In the Crocker Highlands neighborhood of Oakland, CA, interior designer Chloe Warner shares a 1920s French-cottage-style house with husband Andrew, five-year-old son Ferris, and three-year-old daughter Lily. Over the four years the young family has made this their home, Chloe has filled it with a rich mix of passed-down family heirlooms, a reverie of floral patterns, and an abundance of fab yet functional kid-friendly touches. The resulting look—which she terms “chic traditional”— is colorful, layered, youthful, and above all, happy. So you can imagine how happy we were to take a spin around her inspiring space.
The Heart of the Home
Of all the rooms in the house, Chloe and her family hang out most in the cozy, blush-hued den. “We call the area behind the sectional ‘the kids’ office,’” she says. Ferris and Lily spend a ton of time back there playing with Legos or doing puzzles, while more-involved (and potentially messy) projects such as craft kits from Kiwi Crates are saved for the kid-size art table in the kitchen. “They’re hardly ever in their rooms!” says Chloe, who laughingly calls her children “prolific and engaged little artists.” After the kids hit the sack, Chloe and her husband curl up on the couch and catch up on their favorite TV shows.
A Grown-Up Space
The den might be the heart of the house, but Chloe’s favorite room is the formal living room complete with double-height ceilings and a working fireplace they crank up when it gets chilly. When her friends come over, the gals all pile on the couch and have “good, fancy cocktails by the fire,” Chloe says. “It’s a grown-up room. There’s that fireplace, a bar, great art, and precious antique lights I’m always telling my kids not to throw a ball around. It feels so airy and generous, and, when you’re in here, it’s like this is how you should be a grown-up. And that feels so special since I don’t get to do it that often.”
Throughout her home, Chloe has worked in pieces passed down through her family for generations. An antique ram’s head, shot by her grandfather in the Yukon before World War II, presides over a corner of the living room. “I grew up in Montana, and my dad is a zoologist, so I’m very comfy with taxidermy,” says Chloe, who also credits spending summers in Maine with her grandparents for her “zesty, Republican decorating influence.” In the dining room sits another precious piece: a reflective silver screen from her grandma.
Design to me should be timeless, should be interesting, and should feel good for a long time. I keep pieces forever. I decorate intensely and completely—and then I’m done.

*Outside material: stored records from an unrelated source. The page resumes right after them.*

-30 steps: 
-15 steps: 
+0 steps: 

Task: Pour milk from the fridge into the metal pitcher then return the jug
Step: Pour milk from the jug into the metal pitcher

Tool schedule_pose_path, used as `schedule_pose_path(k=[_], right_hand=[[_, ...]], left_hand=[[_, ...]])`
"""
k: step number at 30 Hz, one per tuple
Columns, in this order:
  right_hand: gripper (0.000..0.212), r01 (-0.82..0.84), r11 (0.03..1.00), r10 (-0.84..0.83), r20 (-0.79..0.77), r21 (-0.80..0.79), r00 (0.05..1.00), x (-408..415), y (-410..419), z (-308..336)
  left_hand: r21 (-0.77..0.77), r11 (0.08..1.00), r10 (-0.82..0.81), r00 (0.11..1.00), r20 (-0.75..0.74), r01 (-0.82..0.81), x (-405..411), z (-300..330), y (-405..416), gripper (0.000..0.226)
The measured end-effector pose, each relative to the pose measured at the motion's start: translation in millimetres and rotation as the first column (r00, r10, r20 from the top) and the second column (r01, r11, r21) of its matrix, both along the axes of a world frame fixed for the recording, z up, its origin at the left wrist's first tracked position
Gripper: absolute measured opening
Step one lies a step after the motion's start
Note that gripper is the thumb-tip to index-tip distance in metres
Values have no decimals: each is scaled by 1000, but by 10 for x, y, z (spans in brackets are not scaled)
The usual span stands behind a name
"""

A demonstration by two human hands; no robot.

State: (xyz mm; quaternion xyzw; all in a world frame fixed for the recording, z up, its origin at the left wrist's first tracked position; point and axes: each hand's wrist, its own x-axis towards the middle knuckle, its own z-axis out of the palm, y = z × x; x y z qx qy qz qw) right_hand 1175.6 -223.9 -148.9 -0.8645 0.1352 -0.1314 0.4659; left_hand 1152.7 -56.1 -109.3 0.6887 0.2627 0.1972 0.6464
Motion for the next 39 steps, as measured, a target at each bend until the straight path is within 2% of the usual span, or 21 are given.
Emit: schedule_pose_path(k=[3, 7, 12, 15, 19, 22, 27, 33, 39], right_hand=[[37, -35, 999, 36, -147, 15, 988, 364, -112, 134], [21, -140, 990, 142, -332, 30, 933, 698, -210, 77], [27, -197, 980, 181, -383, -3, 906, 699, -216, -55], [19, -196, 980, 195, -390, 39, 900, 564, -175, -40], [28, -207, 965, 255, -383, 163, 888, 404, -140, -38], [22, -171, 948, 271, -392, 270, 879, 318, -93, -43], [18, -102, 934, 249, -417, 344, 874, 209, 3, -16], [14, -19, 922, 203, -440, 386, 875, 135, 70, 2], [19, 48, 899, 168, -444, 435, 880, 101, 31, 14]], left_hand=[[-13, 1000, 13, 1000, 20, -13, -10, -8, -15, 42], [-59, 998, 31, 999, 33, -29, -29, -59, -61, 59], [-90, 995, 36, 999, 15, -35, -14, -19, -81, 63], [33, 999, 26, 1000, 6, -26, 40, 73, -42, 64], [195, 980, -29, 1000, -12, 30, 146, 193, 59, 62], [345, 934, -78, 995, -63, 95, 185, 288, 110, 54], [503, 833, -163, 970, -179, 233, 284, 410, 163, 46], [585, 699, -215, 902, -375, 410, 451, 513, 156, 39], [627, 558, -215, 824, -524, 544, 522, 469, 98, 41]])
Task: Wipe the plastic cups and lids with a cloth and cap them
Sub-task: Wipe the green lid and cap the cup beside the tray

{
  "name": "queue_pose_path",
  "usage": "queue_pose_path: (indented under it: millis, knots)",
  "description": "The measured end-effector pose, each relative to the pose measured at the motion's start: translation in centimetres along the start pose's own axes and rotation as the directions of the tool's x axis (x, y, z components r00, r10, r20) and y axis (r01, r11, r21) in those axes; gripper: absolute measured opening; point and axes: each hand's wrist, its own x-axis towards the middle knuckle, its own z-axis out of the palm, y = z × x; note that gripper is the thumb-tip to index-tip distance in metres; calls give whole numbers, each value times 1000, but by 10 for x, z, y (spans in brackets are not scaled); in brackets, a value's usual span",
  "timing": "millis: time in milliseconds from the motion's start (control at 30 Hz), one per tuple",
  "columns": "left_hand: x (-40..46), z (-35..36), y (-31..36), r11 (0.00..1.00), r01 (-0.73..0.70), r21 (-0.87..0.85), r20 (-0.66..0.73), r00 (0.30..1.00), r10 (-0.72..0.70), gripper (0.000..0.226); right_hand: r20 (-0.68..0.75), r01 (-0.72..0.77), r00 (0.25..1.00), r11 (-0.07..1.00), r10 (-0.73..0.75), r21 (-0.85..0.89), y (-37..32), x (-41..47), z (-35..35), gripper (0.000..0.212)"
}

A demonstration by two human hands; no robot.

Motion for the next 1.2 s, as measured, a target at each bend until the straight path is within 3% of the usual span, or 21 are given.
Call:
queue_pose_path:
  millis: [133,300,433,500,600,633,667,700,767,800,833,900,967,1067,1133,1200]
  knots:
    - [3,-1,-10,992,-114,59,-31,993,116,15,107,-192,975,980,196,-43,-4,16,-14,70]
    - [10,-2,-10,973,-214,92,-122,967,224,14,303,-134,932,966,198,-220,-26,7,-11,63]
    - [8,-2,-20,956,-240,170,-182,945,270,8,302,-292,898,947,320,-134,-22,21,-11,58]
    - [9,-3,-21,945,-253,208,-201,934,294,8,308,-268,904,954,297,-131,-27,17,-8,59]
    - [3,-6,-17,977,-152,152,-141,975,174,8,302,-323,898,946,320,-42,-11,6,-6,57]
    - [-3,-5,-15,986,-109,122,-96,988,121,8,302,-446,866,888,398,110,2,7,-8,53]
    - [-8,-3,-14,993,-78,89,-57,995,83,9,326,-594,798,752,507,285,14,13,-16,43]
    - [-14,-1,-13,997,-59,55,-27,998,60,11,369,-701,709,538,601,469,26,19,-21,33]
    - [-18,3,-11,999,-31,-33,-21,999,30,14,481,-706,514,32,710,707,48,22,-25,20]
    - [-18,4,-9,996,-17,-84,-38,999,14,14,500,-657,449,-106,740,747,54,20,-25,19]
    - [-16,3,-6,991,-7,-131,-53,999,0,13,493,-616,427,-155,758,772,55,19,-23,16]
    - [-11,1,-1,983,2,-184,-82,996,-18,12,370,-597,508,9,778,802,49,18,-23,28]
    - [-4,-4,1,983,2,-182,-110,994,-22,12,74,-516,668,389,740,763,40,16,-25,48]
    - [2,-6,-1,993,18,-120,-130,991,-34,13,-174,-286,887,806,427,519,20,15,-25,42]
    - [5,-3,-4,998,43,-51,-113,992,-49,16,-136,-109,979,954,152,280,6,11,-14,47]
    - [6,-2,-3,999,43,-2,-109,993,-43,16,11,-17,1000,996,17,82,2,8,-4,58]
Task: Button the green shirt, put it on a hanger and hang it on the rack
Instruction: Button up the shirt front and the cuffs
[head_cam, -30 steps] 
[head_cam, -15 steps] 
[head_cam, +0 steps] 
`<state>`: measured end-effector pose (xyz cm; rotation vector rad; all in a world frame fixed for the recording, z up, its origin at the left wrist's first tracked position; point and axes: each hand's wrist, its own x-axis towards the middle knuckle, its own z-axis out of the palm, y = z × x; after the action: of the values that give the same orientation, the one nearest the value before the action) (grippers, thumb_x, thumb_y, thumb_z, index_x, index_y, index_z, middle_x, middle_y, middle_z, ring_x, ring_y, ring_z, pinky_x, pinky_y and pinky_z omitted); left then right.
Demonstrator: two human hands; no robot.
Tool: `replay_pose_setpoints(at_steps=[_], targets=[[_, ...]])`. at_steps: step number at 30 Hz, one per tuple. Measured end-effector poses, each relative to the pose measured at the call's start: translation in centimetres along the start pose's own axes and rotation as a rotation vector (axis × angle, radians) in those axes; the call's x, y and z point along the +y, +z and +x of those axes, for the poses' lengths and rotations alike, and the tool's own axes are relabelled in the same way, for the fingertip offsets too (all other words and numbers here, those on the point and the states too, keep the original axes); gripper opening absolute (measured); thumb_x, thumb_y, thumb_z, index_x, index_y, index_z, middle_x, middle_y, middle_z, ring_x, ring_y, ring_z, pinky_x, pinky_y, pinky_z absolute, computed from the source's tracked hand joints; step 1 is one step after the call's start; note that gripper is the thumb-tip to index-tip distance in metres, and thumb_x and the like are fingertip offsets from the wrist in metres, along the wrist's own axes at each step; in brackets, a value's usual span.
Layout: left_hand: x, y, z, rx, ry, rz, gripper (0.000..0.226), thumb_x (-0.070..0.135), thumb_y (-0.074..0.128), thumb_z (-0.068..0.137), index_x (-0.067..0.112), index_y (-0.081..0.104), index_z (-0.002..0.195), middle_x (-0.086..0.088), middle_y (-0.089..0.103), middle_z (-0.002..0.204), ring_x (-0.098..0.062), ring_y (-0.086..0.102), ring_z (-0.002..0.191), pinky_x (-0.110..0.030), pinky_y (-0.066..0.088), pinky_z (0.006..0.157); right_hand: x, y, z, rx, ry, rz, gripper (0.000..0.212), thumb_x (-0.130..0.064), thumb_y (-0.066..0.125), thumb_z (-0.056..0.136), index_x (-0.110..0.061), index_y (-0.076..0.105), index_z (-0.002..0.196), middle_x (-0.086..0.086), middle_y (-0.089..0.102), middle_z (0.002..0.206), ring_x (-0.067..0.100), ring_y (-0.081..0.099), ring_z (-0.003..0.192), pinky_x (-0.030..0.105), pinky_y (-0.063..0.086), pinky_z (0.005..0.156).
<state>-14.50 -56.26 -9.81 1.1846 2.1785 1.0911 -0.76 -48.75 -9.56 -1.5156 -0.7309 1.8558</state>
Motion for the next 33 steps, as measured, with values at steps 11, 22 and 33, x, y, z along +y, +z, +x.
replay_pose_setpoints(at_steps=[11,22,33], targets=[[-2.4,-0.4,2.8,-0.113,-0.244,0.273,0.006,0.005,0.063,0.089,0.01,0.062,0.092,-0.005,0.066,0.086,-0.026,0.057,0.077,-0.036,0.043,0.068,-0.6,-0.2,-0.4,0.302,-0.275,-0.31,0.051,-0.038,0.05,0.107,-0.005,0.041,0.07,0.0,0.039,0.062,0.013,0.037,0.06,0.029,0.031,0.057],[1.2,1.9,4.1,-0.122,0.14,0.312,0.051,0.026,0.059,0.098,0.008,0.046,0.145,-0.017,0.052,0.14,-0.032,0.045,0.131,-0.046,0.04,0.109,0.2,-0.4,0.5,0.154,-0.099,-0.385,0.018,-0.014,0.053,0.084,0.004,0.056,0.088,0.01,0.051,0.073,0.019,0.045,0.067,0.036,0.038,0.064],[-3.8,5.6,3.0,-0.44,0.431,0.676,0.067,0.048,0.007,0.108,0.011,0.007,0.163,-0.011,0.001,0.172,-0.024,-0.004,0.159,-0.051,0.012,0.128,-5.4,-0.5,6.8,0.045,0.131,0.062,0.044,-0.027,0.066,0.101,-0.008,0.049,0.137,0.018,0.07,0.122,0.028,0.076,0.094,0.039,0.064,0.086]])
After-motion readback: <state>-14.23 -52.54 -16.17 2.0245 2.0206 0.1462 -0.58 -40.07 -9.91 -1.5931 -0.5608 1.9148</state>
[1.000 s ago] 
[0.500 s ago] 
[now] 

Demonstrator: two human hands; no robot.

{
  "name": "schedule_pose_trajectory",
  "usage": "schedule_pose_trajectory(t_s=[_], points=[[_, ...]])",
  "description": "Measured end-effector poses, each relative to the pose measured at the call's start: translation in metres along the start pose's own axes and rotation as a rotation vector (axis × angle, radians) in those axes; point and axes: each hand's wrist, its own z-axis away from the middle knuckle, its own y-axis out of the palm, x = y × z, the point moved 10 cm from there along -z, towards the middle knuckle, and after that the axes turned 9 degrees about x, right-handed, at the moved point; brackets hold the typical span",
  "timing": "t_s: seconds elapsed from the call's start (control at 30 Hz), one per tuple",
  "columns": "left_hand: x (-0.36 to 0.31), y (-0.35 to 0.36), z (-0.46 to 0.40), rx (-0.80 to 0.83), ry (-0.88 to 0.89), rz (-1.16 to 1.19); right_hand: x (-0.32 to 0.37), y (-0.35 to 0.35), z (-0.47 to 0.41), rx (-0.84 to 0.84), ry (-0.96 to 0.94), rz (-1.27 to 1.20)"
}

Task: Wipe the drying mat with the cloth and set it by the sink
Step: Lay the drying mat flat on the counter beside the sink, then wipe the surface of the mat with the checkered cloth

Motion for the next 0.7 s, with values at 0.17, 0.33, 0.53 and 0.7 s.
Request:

“I’ve always loved a dinner party—drinks at seven, dinner at eight,” says Chloe. “No need to reinvent it.” When she and her husband have people over, they like to start with drinks and appetizers in the living room before heading to the dining room for a proper sit-down meal. While Chloe always keeps a well-stocked bar, she loves to have a least one special cocktail at the ready when guests are arriving. “I find it more welcoming to say ‘Here’s an Aviation’ rather than ‘There’s the bar,’” she says. So her husband, Andrew, will man the bar while she handles the food. Her go-to passed app is a caramelized onion tart from Sunday Suppers at Lucques, which she discovered at her cookbook club, where a new cookbook is selected each month, and all members make a dish and bring it potluck style to the get-together. “I’ve been doing it for six years,” she says. “It’s the gravity of my social life, the best thing I do.”
Using a lot of color and pattern makes design feel dimensional and fresh—it won’t feel dated and old, and you won’t tire of it quickly.
Literary and Leisure Pursuits
By her bed, Chloe always keeps a huge stack of books and a precarious pile of magazines. She just finished California by Edan Lepucki and The Luminaries by Eleanor Catton—both get two thumbs up—and flips through Porter, The World of Interiors, T, and Us (“I need to know the stars are just like us!”) whenever she gets the chance. During the week, Chloe is coaxed awake around 7 a.m. by a fresh mug of coffee—Four Barrel is her favorite—brewed and delivered to her in bed by her husband. If it’s a weekday, it’s all systems go getting the kids settled with their nanny and zipping off to work, but weekends unfold more leisurely. The young family might take a walk to the farmers’ market for fruit, flowers, and fresh green juice. Or they’ll head to the Claremont to splash around in the pool club, or further afield to Indian Springs in Calistoga.
The “Home Office”
Tucked into a corner of her bedroom, which gets some of the best light in the house, is the chaise Chloe calls “command central.” It’s where she nestles in to knock out work with her MacBook when need be, though she tries to keep work-at-home to a minimum. “Balancing work and family life can be really hard,” she says. “I love working—I have my dream job. But I also love coming home to my family. Above all else, I try to approach both with an optimistic attitude.”
“I love nature, but I’m not one of those people who translates what I see in nature into design,” says Chloe. Instead, she pulls design inspiration from visually arresting textiles, wall paper, architecture, and art including the abstract-expressionist paintings by Helen Frankenthaler and Landon Metz.
Florals make my home. They’re somehow able to be both fun and formal-leaning at the same time.